Quando si parla di "pesare un liquido", in realtà non si intende mettere il liquido direttamente su una bilancia come si fa con un oggetto solido. Il procedimento richiede un piccolo trucco pratico: si utilizza un contenitore.

Per prima cosa, si pesa il contenitore vuoto. Poi si versa il liquido all’interno e si effettua una nuova pesatura. La differenza tra i due valori ci dà il peso effettivo del liquido. È un metodo semplice ma preciso, spesso usato in cucina, in laboratorio o in ambito industriale.
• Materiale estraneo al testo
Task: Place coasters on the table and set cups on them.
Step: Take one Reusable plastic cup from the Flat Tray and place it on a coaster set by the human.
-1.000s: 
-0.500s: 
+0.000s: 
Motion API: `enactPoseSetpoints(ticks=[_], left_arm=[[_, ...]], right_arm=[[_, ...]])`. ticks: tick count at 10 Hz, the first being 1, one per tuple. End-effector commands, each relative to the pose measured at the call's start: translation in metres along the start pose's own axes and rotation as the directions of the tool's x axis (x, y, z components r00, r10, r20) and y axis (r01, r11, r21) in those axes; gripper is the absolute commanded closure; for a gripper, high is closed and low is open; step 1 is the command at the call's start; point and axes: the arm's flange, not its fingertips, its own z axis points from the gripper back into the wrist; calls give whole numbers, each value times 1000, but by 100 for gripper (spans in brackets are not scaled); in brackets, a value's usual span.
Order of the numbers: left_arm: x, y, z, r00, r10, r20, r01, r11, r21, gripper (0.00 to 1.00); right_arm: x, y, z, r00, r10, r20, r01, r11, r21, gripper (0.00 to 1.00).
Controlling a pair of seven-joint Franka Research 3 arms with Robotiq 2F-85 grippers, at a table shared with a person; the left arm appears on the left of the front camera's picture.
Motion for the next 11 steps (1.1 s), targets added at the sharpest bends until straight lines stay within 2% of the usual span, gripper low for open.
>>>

Ma peso e massa non sono la stessa cosa

In fisica, è importante non confondere il peso con la massa. La massa si misura in chilogrammi e rimane costante ovunque, mentre il peso è una forza (misurata in newton) che dipende dalla gravità. Tuttavia, nel linguaggio comune, "pesare un liquido" significa trovare la sua massa in chilogrammi.

Un altro modo per risalire alla massa di un liquido è usare la densità. Se si conosce il volume del liquido e la sua densità – ad esempio, l’acqua ha una densità di circa 1 kg/dm³ – basta moltiplicare i due valori: massa = densità × volume. In questo modo, è possibile calcolare quanto "pesa" il liquido senza doverlo necessariamente pesare.

In sintesi: si può pesare un liquido direttamente con una bilancia (sottraendo il peso del contenitore) oppure calcolarlo indirettamente conoscendo volume e densità. Due strade diverse, ma entrambe efficaci.